Output nothing but the lines from the beginning of the listing below through the line containing "According to the metadata, the white", exactly as they stand, without pictures.

-------- PROVIDED ENTRIES --------

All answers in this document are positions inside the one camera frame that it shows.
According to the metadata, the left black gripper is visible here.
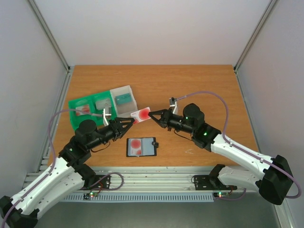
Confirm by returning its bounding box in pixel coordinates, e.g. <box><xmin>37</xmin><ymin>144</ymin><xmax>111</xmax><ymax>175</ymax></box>
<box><xmin>88</xmin><ymin>117</ymin><xmax>135</xmax><ymax>150</ymax></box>

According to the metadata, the white card red circle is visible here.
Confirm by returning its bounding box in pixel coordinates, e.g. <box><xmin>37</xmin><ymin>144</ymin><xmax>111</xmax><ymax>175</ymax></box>
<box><xmin>131</xmin><ymin>107</ymin><xmax>150</xmax><ymax>124</ymax></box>
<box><xmin>128</xmin><ymin>138</ymin><xmax>142</xmax><ymax>157</ymax></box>

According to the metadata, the black card holder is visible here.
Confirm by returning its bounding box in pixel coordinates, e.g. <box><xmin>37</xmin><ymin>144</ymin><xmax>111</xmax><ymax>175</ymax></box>
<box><xmin>126</xmin><ymin>137</ymin><xmax>159</xmax><ymax>157</ymax></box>

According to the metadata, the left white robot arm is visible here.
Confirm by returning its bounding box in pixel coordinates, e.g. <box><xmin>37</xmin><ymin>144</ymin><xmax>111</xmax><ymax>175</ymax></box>
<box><xmin>0</xmin><ymin>117</ymin><xmax>134</xmax><ymax>228</ymax></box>

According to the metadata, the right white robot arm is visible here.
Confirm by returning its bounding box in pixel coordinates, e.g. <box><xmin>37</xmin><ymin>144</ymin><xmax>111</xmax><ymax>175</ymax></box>
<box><xmin>149</xmin><ymin>103</ymin><xmax>293</xmax><ymax>205</ymax></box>

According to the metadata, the teal credit card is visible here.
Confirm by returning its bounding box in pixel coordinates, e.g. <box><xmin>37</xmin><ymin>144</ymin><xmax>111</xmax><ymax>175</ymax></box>
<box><xmin>115</xmin><ymin>93</ymin><xmax>132</xmax><ymax>105</ymax></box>

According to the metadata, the grey credit card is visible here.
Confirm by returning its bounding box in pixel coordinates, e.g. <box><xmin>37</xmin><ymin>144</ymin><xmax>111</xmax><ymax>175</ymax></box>
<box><xmin>95</xmin><ymin>98</ymin><xmax>112</xmax><ymax>110</ymax></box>

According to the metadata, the red white card in tray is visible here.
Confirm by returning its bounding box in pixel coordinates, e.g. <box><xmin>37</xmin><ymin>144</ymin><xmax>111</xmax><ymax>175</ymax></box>
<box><xmin>75</xmin><ymin>104</ymin><xmax>90</xmax><ymax>116</ymax></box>

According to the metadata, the clear plastic tray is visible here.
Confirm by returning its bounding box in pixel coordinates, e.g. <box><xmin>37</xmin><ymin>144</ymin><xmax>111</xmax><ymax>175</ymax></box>
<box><xmin>110</xmin><ymin>85</ymin><xmax>138</xmax><ymax>117</ymax></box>

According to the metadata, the green plastic tray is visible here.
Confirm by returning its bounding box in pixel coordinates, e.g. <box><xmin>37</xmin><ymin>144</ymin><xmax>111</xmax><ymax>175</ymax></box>
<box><xmin>68</xmin><ymin>90</ymin><xmax>117</xmax><ymax>130</ymax></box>

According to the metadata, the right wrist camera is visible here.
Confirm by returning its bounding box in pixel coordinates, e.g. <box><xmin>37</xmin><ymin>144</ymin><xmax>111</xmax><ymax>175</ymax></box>
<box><xmin>169</xmin><ymin>97</ymin><xmax>178</xmax><ymax>114</ymax></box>

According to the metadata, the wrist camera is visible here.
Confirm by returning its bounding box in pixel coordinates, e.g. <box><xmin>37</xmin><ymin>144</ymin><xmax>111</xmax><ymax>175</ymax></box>
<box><xmin>169</xmin><ymin>97</ymin><xmax>178</xmax><ymax>114</ymax></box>
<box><xmin>103</xmin><ymin>106</ymin><xmax>112</xmax><ymax>126</ymax></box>

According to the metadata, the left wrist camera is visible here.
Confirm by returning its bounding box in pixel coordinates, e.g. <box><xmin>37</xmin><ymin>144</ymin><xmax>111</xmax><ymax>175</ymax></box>
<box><xmin>103</xmin><ymin>106</ymin><xmax>112</xmax><ymax>126</ymax></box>

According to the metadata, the aluminium rail frame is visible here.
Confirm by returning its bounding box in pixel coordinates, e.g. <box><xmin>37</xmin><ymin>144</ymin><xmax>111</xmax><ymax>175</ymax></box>
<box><xmin>21</xmin><ymin>166</ymin><xmax>283</xmax><ymax>193</ymax></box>

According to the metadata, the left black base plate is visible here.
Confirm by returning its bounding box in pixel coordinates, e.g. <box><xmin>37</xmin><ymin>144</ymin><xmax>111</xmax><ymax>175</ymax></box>
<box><xmin>81</xmin><ymin>175</ymin><xmax>111</xmax><ymax>190</ymax></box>

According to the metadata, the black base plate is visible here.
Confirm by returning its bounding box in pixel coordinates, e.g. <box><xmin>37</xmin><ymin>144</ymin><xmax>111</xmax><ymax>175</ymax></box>
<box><xmin>81</xmin><ymin>175</ymin><xmax>111</xmax><ymax>190</ymax></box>
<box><xmin>191</xmin><ymin>175</ymin><xmax>238</xmax><ymax>191</ymax></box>

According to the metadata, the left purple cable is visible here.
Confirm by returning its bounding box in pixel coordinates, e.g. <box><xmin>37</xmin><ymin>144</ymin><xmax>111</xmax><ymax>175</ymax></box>
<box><xmin>2</xmin><ymin>109</ymin><xmax>104</xmax><ymax>228</ymax></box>

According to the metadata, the purple cable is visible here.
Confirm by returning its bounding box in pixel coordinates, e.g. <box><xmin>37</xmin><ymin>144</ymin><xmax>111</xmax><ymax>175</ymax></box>
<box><xmin>2</xmin><ymin>109</ymin><xmax>104</xmax><ymax>228</ymax></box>
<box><xmin>177</xmin><ymin>91</ymin><xmax>299</xmax><ymax>201</ymax></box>

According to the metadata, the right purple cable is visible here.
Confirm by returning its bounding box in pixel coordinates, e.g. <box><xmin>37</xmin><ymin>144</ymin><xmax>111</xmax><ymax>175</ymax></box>
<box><xmin>177</xmin><ymin>91</ymin><xmax>299</xmax><ymax>201</ymax></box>

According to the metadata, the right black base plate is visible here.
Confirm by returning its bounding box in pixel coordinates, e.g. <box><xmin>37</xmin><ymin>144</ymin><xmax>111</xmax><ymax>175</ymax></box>
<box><xmin>191</xmin><ymin>175</ymin><xmax>238</xmax><ymax>191</ymax></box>

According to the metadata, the grey slotted cable duct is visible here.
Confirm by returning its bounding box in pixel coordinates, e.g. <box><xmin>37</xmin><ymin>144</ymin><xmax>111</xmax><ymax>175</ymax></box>
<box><xmin>61</xmin><ymin>192</ymin><xmax>214</xmax><ymax>203</ymax></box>

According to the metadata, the left frame post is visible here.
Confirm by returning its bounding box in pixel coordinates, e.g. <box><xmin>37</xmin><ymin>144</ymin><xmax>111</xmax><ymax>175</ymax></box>
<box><xmin>27</xmin><ymin>0</ymin><xmax>70</xmax><ymax>72</ymax></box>

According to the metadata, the frame post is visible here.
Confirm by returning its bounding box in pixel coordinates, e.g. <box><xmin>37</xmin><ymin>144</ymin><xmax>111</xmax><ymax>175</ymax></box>
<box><xmin>27</xmin><ymin>0</ymin><xmax>70</xmax><ymax>72</ymax></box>
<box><xmin>233</xmin><ymin>0</ymin><xmax>279</xmax><ymax>74</ymax></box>

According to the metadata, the right frame post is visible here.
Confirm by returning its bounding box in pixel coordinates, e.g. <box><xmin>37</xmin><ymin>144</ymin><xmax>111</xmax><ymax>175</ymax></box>
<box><xmin>233</xmin><ymin>0</ymin><xmax>279</xmax><ymax>74</ymax></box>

--------

_RESULT OF THE EXERCISE_
All answers in this document are positions inside the one camera frame that it shows.
According to the metadata, the left black gripper is visible here.
Confirm by returning its bounding box in pixel coordinates, e.g. <box><xmin>37</xmin><ymin>144</ymin><xmax>111</xmax><ymax>175</ymax></box>
<box><xmin>88</xmin><ymin>117</ymin><xmax>135</xmax><ymax>150</ymax></box>

According to the metadata, the white card red circle is visible here.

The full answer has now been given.